Required action -
Every line below that holds the string "above" must be copied.

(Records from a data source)
^^^^^^^^^^^^^^^^
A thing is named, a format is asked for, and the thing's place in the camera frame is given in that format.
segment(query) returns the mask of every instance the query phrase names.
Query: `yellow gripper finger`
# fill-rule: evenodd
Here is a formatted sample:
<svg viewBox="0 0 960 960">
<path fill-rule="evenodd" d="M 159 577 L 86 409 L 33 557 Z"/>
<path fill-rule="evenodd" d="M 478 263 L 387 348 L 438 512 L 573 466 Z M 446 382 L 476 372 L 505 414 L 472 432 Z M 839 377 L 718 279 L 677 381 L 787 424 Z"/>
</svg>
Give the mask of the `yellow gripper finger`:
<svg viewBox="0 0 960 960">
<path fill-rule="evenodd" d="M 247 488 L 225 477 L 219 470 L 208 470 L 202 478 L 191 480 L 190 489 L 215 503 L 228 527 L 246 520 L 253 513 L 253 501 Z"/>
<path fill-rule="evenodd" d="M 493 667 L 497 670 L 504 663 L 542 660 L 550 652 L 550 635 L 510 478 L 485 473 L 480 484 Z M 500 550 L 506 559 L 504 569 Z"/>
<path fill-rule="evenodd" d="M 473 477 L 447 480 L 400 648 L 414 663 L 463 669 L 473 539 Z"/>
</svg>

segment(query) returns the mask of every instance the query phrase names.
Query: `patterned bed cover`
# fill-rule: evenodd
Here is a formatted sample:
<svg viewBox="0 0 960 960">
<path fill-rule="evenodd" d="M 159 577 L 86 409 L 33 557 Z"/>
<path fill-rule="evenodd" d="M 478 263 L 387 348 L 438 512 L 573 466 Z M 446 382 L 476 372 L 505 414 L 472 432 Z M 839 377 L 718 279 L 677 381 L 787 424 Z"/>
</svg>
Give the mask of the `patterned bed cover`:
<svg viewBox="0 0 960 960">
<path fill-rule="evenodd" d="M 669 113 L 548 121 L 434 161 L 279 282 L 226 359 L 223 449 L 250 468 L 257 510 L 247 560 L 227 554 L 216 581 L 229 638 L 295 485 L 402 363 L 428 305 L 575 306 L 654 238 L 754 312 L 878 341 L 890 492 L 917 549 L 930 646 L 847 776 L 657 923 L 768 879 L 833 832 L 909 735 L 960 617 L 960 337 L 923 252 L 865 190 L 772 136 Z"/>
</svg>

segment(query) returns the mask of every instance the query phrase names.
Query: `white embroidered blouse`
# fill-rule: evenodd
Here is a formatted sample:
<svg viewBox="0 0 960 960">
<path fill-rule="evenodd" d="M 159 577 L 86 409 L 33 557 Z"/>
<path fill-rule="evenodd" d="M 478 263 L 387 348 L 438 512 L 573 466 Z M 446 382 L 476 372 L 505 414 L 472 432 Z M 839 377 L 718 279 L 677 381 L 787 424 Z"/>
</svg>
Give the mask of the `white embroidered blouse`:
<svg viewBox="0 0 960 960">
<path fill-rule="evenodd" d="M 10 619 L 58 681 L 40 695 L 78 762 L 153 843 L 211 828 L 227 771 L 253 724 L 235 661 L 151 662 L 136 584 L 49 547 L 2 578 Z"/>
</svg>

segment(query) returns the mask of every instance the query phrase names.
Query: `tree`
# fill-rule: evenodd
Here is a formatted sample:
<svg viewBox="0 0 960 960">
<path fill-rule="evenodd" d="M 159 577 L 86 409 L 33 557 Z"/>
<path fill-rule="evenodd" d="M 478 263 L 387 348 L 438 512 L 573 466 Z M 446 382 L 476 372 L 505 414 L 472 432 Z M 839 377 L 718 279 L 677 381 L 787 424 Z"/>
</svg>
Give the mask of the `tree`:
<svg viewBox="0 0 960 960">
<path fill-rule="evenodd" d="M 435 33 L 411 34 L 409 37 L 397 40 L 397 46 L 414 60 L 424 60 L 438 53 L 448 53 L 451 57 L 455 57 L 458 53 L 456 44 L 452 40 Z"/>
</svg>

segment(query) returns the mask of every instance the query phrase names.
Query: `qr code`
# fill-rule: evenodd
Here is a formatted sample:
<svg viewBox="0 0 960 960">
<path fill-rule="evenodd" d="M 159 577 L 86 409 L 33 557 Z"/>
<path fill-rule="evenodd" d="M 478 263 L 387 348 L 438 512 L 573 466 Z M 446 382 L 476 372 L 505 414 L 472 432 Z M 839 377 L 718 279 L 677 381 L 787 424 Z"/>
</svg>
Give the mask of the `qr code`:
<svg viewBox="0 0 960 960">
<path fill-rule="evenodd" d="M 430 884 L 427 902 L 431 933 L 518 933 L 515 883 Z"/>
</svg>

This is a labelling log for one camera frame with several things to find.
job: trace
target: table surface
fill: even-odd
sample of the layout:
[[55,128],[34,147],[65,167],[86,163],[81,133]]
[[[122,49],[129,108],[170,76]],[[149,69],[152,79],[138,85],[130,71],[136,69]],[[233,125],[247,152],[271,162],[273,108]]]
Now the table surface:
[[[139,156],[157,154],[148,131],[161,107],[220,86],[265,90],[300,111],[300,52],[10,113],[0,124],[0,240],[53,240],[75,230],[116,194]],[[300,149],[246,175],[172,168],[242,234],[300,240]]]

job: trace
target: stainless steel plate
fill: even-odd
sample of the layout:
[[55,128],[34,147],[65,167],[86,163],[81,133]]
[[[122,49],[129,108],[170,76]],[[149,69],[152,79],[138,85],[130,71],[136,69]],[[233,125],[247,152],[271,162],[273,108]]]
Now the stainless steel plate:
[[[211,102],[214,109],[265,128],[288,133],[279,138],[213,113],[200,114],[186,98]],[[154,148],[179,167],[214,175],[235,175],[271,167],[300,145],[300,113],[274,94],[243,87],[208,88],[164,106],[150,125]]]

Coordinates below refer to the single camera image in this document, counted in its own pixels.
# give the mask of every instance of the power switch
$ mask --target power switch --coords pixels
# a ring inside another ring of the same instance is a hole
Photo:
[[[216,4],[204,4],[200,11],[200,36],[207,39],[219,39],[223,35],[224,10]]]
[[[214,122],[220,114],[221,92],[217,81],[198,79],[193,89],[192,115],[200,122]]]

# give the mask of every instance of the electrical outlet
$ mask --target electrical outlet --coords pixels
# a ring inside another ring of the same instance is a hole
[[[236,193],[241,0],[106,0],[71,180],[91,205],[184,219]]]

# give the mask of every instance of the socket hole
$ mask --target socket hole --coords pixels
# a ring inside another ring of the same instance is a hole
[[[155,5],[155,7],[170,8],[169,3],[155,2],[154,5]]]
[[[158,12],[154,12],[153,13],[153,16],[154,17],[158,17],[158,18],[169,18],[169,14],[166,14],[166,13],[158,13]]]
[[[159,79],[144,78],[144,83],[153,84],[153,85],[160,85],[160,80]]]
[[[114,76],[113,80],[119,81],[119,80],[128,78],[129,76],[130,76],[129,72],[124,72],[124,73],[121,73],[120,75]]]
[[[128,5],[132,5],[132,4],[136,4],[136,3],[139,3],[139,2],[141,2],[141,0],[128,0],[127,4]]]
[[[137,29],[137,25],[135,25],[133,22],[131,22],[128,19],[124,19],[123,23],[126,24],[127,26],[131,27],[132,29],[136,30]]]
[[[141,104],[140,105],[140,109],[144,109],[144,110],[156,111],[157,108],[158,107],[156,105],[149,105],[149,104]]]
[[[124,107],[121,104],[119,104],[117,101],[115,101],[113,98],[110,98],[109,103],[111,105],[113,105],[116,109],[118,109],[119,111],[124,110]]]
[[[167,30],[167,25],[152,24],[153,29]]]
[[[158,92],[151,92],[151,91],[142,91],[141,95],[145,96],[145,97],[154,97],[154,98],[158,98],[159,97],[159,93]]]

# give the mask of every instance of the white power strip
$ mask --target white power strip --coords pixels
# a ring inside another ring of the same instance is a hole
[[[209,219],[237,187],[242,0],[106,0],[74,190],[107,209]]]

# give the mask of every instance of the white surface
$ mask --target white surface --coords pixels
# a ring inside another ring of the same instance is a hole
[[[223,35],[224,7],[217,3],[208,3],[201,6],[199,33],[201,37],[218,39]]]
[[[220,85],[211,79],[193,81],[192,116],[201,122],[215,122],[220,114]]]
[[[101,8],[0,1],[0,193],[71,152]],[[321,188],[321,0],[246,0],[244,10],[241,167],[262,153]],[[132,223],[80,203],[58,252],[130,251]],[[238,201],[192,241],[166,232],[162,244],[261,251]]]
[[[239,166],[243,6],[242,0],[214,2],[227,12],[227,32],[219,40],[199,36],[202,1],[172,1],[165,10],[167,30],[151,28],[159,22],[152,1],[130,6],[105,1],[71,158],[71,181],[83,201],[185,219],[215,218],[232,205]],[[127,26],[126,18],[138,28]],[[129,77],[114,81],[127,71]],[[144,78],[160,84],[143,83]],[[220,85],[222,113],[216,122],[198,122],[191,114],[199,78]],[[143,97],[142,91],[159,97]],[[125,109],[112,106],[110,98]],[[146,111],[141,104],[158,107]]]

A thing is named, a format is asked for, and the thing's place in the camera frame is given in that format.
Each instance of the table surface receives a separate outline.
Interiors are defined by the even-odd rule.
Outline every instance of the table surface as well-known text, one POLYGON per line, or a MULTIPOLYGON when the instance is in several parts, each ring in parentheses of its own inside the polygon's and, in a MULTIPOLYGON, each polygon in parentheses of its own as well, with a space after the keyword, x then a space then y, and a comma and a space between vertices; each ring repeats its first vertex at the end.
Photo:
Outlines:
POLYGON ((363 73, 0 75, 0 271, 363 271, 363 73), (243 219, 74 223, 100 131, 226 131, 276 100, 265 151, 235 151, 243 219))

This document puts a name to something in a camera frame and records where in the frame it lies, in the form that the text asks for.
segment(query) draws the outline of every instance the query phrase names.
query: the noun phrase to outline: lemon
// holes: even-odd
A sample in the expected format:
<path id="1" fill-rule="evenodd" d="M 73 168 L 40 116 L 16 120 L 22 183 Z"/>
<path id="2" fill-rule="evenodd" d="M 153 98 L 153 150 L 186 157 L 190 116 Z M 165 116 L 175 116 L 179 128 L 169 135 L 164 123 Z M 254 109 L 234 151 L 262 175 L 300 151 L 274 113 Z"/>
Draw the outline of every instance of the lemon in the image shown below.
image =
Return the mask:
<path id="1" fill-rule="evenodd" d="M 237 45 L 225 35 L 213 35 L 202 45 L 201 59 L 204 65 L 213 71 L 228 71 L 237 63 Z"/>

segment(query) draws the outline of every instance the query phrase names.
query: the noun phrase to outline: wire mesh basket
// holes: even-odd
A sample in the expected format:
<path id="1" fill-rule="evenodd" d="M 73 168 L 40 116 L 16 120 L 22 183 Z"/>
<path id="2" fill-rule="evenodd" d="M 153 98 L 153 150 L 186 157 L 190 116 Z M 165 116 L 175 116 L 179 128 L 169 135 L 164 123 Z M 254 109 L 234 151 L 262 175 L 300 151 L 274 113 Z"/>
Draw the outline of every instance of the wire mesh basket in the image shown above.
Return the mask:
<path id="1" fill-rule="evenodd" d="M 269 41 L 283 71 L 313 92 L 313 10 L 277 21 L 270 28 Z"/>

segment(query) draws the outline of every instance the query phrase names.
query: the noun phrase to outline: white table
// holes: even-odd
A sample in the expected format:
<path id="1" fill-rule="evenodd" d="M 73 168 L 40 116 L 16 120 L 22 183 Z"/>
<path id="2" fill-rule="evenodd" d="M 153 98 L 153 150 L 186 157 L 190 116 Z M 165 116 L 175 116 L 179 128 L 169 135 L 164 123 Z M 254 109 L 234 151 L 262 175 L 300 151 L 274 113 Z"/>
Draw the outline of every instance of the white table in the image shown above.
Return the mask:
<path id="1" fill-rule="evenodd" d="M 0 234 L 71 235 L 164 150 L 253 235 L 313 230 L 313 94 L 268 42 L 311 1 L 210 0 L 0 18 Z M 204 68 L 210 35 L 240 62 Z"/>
^^^^^^^^^^^^^^^^
Exercise output -
Draw the outline of every instance of the wire mesh basket in the image shown above.
Draw the outline of every instance of the white table in the image shown above.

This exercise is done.